Juggling multiple responsibilities isn’t new to her.
“My mom has a rare spinal disease that put her in and out of the hospital and rehab for long periods of time. When she would be gone, I had a lot of responsibilities to take on,” she said.
“Although I got help from family members, I had a lot to handle on my own, as well as helping out with my brother and sister. I learned how to juggle a lot of things at once when I was young.”
She doesn’t just handle her multiple responsibilities, she completes them to the best of her ability. Her mantra is “Never settle.”
“I always look at things as if there is room for improvement and a way to do better. I don’t think I’ve ever settled for good enough or average,” Beichner said.
“I don’t think I’ll ever just be content about where I’m at in life because there is always a way to go up from where you are.”
She will commission as a second lieutenant and Distinguished Military Graduate in the Army National Guard Medical Services Corps May 3, and she will graduate with her Bachelor of Science in Nursing May 4.
She has already accepted a position as a registered nurse in the emergency department of Penn Highlands DuBois.

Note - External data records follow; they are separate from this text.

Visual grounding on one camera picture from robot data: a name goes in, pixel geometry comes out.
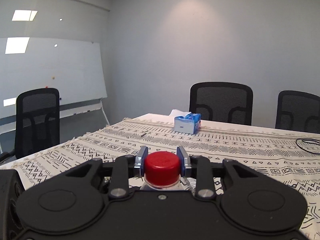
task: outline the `whiteboard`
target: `whiteboard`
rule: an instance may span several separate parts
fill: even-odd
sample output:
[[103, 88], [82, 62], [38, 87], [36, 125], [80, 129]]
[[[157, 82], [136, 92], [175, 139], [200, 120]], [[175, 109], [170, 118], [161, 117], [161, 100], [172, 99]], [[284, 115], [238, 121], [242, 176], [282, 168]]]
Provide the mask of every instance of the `whiteboard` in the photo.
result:
[[3, 100], [46, 86], [59, 90], [61, 105], [107, 97], [99, 43], [30, 38], [19, 54], [5, 54], [6, 44], [0, 38], [0, 118], [16, 114]]

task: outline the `table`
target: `table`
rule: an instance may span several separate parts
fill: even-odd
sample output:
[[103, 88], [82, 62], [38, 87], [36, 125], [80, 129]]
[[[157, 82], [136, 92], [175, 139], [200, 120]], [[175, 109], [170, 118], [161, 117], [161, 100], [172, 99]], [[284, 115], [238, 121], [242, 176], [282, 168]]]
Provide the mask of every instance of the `table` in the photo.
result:
[[[206, 156], [212, 162], [235, 159], [298, 190], [308, 201], [301, 231], [310, 239], [320, 240], [320, 155], [303, 151], [295, 143], [296, 138], [320, 139], [319, 134], [205, 120], [195, 135], [175, 132], [172, 127], [171, 116], [146, 114], [124, 119], [0, 169], [16, 169], [24, 187], [29, 188], [92, 158], [111, 162], [121, 155], [137, 154], [143, 145], [148, 146], [150, 153], [160, 150], [175, 153], [177, 146], [183, 146], [188, 154]], [[220, 180], [214, 181], [217, 193], [223, 193]], [[141, 178], [129, 182], [131, 186], [142, 183]], [[184, 183], [185, 188], [193, 186], [192, 180]]]

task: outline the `red bottle cap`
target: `red bottle cap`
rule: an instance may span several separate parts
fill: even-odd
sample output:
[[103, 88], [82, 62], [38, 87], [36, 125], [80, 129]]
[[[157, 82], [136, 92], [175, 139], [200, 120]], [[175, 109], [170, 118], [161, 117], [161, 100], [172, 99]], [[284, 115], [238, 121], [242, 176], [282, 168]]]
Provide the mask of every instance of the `red bottle cap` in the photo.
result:
[[145, 180], [153, 186], [170, 186], [180, 179], [180, 160], [171, 152], [154, 152], [144, 160]]

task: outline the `ceiling light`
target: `ceiling light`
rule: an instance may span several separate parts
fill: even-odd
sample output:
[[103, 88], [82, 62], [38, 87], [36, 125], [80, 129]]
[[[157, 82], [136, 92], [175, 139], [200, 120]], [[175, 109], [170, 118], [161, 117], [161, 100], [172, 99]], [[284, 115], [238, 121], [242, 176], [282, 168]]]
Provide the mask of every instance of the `ceiling light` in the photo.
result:
[[33, 21], [33, 19], [35, 18], [36, 14], [37, 14], [38, 11], [31, 11], [31, 15], [30, 15], [30, 22]]
[[9, 98], [9, 99], [5, 99], [3, 100], [3, 106], [12, 106], [16, 104], [16, 100], [17, 98]]
[[30, 37], [15, 37], [7, 39], [6, 54], [25, 53]]
[[12, 20], [13, 21], [33, 21], [38, 11], [30, 10], [15, 10]]

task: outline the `chair backrest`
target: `chair backrest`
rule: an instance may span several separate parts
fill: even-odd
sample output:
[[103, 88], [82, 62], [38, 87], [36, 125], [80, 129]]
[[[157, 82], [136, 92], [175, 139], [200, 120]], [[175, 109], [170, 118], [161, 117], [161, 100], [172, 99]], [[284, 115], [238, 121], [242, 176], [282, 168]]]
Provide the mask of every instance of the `chair backrest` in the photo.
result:
[[41, 88], [20, 94], [16, 101], [17, 159], [60, 143], [59, 91]]
[[285, 90], [278, 96], [276, 128], [300, 132], [319, 133], [320, 97]]
[[250, 87], [228, 82], [203, 82], [190, 90], [189, 111], [201, 119], [251, 125], [253, 93]]

She will begin in July.
Her obligation to the military is to remain in the National Guard for six years after completing ROTC. Beichner has been assigned to the medical services branch. Her goal is to move into nursing within the National Guard.
She plans to advance her nursing education, too.
“I want to work at least a year getting comfortable with my emergency room nursing duties,” Beichner said.
“Then, I would like to start training to become a Sexual Assault Nurse Examiner, a program that Penn Highlands offers through Penn State.”
After those plans are realized, she will enroll in Clarion’s Master of Science in Nursing program, which will prepare her to be a nurse practitioner. She wants to focus on emergency medicine or open her own practice.